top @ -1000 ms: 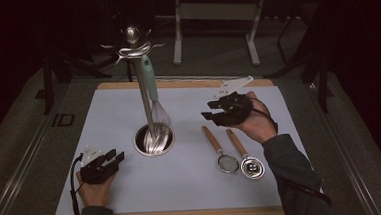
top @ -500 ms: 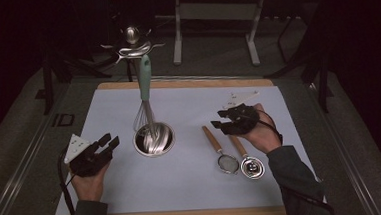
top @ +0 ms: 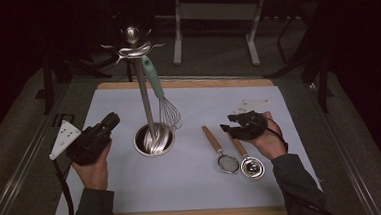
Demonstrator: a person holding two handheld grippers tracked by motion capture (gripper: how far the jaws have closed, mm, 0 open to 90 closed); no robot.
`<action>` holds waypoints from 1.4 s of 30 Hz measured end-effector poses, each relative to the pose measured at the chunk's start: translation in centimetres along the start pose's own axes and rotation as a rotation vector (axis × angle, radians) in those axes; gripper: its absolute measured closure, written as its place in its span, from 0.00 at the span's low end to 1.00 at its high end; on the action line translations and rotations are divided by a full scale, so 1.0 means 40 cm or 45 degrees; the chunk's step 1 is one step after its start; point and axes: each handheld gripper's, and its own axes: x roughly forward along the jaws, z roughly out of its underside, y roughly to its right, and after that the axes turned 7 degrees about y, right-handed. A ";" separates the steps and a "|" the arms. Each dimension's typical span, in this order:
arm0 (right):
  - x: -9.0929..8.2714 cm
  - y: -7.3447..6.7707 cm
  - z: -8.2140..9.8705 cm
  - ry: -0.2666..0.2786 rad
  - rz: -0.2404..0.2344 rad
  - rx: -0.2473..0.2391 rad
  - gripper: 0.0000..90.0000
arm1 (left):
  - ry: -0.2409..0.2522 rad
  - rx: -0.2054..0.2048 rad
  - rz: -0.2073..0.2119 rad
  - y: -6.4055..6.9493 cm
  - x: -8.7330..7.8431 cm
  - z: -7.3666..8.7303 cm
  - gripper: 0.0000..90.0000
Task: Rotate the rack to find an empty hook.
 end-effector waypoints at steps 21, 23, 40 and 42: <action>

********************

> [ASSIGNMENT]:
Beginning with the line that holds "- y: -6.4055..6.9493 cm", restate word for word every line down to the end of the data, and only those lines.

> [RESPONSE AREA]:
  - y: -6.4055..6.9493 cm
  - x: -8.7330..7.8431 cm
  - z: -7.3666..8.7303 cm
  - gripper: 0.0000..90.0000
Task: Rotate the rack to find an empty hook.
 end-effector waypoints at steps 21, 23, 40 and 42: <action>

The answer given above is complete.